Obrona powietrzna pracuje nad zestrzeleniem bezzałogowców. Drony z Iranu do Izraela lecą kilka godzin - podkreślił rzecznik izraelskiej armii gen. Effie Defrin.
Obrona cywilna przekazała, że w najbliższych godzinach należy się spodziewać odwetu ze strony Iranu i ostrzegła przed "ciężkim atakiem rakietowym ze wschodu". Wojsko dodało, że ostrzały mogą też nadejść od strony Jemenu i Libanu.
Irański odwet może obejmować wystrzelenie setek rakiet balistycznych - napisała agencja Reutera, powołując się na dwóch izraelskich urzędników.

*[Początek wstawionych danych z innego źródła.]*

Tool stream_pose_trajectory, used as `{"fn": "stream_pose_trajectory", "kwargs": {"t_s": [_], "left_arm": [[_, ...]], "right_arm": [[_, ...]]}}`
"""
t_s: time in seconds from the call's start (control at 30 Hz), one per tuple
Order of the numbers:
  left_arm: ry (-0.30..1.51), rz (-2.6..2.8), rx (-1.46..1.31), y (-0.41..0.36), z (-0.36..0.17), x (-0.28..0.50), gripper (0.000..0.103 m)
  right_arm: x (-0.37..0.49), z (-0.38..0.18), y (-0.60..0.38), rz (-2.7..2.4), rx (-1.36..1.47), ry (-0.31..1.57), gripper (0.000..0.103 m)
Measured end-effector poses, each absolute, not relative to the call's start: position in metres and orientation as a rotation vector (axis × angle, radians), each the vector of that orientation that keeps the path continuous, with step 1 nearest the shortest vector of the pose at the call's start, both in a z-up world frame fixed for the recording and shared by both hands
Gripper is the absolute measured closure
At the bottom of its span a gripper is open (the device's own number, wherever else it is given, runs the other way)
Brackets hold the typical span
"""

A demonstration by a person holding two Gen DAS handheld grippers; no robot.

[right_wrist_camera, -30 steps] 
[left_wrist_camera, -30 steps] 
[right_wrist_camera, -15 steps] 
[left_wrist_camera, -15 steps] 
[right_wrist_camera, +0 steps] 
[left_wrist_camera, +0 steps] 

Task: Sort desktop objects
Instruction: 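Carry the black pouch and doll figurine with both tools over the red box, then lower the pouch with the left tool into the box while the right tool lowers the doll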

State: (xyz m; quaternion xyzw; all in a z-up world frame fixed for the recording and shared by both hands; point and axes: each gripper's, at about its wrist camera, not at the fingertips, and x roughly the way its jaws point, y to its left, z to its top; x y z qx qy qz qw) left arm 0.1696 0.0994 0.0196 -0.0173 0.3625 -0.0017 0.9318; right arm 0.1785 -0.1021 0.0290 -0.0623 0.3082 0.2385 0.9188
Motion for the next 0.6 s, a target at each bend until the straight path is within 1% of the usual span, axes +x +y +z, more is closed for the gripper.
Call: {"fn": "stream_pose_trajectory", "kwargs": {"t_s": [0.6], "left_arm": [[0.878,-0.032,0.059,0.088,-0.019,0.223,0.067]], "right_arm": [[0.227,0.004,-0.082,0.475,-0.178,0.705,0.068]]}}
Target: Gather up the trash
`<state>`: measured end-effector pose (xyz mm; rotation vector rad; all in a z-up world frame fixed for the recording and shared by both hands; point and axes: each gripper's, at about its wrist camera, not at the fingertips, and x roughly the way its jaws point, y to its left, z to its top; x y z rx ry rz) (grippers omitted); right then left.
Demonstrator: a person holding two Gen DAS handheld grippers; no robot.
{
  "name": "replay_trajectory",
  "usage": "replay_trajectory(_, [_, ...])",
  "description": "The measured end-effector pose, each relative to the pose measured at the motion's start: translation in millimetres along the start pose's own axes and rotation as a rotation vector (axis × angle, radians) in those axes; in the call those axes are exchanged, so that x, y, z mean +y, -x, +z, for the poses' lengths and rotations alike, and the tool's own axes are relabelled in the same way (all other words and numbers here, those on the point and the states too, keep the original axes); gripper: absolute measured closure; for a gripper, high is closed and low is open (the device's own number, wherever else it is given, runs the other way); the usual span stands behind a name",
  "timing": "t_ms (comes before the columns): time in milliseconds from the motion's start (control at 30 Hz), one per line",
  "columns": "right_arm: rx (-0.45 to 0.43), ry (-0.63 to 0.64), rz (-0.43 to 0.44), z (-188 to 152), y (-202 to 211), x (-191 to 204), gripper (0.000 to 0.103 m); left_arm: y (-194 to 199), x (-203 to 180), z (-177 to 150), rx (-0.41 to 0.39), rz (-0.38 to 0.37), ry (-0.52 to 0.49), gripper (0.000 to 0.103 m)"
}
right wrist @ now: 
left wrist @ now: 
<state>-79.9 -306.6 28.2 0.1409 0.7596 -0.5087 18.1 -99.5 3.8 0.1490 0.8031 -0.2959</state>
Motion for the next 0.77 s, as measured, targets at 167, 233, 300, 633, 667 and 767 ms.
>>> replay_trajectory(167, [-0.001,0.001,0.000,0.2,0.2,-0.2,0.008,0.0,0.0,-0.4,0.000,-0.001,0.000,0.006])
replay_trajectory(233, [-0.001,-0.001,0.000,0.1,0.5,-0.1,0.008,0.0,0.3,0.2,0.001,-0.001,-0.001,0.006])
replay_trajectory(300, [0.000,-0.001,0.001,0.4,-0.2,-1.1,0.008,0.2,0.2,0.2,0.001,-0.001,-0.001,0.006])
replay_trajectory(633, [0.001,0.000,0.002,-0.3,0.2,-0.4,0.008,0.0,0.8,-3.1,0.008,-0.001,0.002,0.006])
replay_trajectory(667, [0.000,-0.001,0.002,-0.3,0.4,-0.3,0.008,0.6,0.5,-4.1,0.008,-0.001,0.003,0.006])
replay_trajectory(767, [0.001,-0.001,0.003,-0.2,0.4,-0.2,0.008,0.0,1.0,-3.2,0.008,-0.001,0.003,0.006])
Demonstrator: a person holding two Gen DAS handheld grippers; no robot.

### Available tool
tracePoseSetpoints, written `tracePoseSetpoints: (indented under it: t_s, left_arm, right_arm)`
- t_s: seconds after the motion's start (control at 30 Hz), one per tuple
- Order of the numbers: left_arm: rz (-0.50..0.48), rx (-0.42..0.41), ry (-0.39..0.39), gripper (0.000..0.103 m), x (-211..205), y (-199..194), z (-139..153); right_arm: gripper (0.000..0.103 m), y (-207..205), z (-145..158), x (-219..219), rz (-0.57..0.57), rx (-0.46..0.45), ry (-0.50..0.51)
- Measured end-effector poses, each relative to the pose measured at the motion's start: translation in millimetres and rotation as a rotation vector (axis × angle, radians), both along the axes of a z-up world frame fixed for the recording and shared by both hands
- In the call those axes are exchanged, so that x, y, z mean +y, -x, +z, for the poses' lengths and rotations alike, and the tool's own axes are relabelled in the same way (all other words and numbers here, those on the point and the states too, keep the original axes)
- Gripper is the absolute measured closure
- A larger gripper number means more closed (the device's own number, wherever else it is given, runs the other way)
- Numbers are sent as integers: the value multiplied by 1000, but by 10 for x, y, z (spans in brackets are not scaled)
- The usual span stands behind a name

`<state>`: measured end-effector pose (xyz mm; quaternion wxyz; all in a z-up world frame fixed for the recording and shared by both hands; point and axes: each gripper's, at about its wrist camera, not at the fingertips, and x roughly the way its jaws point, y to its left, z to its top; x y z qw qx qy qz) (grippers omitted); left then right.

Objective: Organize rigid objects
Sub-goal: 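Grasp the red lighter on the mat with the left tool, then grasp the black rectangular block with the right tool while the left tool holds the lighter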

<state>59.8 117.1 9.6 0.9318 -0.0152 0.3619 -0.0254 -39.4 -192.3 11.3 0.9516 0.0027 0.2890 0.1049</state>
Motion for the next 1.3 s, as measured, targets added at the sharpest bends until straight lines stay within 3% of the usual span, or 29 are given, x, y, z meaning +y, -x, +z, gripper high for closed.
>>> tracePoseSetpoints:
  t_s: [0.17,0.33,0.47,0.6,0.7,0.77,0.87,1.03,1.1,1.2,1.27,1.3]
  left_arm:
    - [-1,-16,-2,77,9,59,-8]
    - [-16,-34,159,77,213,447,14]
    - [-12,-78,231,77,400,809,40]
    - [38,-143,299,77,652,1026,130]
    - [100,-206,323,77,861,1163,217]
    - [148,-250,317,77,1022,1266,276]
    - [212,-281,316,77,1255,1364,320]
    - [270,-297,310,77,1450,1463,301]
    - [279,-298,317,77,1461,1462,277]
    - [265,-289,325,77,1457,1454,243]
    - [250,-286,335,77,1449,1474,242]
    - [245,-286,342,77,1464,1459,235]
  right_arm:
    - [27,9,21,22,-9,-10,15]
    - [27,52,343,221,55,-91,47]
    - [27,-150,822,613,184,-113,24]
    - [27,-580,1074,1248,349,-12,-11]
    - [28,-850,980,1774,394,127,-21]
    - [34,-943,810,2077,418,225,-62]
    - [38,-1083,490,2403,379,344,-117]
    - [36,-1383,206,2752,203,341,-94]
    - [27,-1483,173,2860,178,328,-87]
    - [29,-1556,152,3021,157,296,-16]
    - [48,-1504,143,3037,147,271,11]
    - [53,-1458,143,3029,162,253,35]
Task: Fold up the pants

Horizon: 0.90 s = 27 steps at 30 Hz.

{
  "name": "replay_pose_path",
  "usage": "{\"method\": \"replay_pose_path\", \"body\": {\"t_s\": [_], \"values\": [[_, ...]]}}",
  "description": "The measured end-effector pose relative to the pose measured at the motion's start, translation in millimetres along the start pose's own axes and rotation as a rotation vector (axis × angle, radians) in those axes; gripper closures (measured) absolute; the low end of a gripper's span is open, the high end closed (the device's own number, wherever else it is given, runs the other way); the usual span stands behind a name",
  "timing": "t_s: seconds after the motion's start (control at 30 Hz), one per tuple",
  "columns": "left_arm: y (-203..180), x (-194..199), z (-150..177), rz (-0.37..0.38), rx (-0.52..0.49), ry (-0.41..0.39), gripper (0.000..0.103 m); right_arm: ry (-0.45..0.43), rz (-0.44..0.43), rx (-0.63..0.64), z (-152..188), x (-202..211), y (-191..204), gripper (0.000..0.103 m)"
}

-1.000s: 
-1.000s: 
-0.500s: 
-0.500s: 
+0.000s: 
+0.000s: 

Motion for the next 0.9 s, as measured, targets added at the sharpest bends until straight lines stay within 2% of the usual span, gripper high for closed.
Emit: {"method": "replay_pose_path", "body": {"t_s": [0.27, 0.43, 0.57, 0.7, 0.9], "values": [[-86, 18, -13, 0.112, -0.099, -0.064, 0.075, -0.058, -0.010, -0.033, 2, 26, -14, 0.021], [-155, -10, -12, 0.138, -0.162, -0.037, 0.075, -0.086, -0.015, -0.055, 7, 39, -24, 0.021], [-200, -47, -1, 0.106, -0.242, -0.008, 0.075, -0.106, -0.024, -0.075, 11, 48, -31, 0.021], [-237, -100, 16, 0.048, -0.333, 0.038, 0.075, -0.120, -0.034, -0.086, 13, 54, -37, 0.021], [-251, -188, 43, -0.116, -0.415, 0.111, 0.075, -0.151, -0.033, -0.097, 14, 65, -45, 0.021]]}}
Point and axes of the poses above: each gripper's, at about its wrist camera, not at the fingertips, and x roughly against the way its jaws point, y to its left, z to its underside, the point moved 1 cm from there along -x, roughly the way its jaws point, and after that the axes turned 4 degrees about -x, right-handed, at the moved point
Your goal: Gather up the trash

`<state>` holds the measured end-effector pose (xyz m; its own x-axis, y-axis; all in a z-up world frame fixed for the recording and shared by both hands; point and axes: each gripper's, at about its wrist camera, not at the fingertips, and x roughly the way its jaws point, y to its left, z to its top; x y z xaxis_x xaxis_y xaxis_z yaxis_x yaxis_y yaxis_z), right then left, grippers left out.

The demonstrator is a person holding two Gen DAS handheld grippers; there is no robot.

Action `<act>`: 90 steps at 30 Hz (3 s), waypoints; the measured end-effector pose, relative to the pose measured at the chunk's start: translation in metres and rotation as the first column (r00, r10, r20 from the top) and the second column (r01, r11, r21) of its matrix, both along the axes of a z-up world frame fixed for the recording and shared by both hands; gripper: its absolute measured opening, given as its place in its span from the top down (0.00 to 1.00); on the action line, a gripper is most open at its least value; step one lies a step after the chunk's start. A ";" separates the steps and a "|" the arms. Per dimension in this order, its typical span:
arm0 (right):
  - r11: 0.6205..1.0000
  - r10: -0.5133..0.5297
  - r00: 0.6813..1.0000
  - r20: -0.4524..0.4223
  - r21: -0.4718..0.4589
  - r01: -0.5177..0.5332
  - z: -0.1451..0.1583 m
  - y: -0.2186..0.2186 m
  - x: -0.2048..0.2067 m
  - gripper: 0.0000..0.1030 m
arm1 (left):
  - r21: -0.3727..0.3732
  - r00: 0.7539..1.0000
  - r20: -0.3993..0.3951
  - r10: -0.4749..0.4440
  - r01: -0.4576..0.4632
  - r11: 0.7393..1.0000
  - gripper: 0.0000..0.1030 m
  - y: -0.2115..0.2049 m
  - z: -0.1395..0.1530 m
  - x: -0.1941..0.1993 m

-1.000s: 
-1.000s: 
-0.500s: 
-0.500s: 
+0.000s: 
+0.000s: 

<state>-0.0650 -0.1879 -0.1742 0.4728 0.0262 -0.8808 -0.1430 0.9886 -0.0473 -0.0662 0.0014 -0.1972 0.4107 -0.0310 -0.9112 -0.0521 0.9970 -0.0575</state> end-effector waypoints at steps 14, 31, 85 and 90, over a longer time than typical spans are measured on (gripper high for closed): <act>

Iran potwierdza śmierć wojskowych
Rzecznik armii potwierdził również, że w nalotach na Iran zabito szefa sztabu generalnego irańskiej armii gen. Mohammada Bagheriego i dowódcę Korpusu Strażników Rewolucji Islamskiej (IRGC) Hosejna Salamiego. Informacje o ich śmierci przekazywały wcześniej irańskie media.
Gen. Defrin powiedział, że izraelski wywiad w ostatnim czasie wykrył znaczące przyspieszenie prac nad irańskim programem atomowym.
Reżim w Teheranie zorganizował "tajny program, w ramach którego doświadczeni naukowcy zajmowali się w tajemnicy rozwijaniem wszystkich elementów niezbędnych do stworzenia broni atomowej".
– To jednoznaczny dowód, że irański reżim aktywnie działa na rzecz uzyskania broni jądrowej w najbliższej przyszłości – podkreślił wojskowy.